Who bestowed this prestigious new title upon the bassist? Well, technically, uh… he did.

To explain: Ellefson has become a baron of Sealand. Which sounds like SeaWorld’s answer to Disneyland, but is, in fact, a micronation founded by a British pirate radio broadcaster.

And I do mean micro — the entire thing consists of one off-short platform about eight miles off the coast of England. This is, I shit thee not, the entirety of Sealand:

David Ellefson is a Baron Now

As you can imagine with a “nation” (not recognized, it’s worth mentioning, by any sovereign state in the world), baronship isn’t exactly a hard get: you can purchase the title for about $45. If you’re willing to go as high as $130, you can become a sir or a dame. For $292, Vikernes could become a count for really real. And for the ultra-wealthy willing to shell out the oddly-specific number of $656.53, you can become a duke or dutchess.
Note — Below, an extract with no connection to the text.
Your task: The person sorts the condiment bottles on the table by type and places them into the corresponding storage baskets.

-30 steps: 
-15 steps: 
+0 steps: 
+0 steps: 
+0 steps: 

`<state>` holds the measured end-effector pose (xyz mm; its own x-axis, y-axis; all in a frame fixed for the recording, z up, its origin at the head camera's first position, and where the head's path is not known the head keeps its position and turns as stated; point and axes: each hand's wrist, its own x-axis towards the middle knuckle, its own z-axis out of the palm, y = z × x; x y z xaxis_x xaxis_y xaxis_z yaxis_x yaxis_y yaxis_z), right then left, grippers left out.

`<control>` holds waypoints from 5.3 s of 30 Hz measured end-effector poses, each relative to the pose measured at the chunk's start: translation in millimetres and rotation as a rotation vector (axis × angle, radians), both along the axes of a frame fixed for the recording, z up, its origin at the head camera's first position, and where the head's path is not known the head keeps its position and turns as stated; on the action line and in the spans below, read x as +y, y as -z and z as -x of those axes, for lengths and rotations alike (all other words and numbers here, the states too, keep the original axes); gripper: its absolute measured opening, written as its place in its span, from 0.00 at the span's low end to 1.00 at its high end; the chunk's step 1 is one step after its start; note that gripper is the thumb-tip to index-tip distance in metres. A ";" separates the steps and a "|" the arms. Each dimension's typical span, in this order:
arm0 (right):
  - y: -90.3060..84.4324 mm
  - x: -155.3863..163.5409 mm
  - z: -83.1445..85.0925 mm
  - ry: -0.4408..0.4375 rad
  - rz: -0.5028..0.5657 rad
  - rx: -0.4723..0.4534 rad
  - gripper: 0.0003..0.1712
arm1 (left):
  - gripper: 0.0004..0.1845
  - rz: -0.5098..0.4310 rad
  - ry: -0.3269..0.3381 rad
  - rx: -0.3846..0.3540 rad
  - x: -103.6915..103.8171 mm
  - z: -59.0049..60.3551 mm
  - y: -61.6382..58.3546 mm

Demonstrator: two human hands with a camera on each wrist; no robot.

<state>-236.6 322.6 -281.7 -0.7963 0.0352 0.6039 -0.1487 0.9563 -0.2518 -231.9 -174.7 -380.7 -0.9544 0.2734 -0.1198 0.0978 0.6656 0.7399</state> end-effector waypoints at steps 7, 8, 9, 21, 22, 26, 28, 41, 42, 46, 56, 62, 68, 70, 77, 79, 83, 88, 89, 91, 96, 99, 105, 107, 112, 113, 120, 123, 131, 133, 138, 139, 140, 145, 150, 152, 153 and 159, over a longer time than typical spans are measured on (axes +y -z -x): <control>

So, basically, Ellefson bought his title using pocket change from Cameo.

Speaking to The New York Hardcore Chronicles Live!, the bassist revealed:

“Drew [Fortier, musician, filmmaker and actor], one day we were talking, and I was talking about castles across Europe. And he said, ‘Dude, you can go to Sealand’ — look it up online — ‘you can buy like a square foot of land of Sealand.’ So I became a lord, ’cause that’s what a landowner is, is a lord. And then I upgraded to becoming a baron. And then I even paid another couple of hundred bucks and became a sir. So now I’m Sir Lord Baron David Ellefson, the royal and noble title of the royal family. So I [paid] a few hundred bucks and became a sir as opposed to Paul McCartney and Elton John; they have to pay — I don’t know — a million pounds to the Queen or something to become a sir. So you can refer to me now as award-winning [film] producer Sir David Ellefson.”

I mean. I doubt anyone will refer to him as “award-winning producer Sir David Ellefson” anymore than anyone will refer to the star someone “bought” me as a gift as “Axl Rosenberg’s Star.” But again. The dude had a rough year. Let’s not begrudge him his small victory.

You can listen to the entire interview below. The Lucid’s eponymous debut is out now on SpoilerHead Records.

In semi-related news, Judas Priest’s Rob Halford recently became a colonel in Kentucky. I don’t know if that’s better or worse than being a baron in Sealand.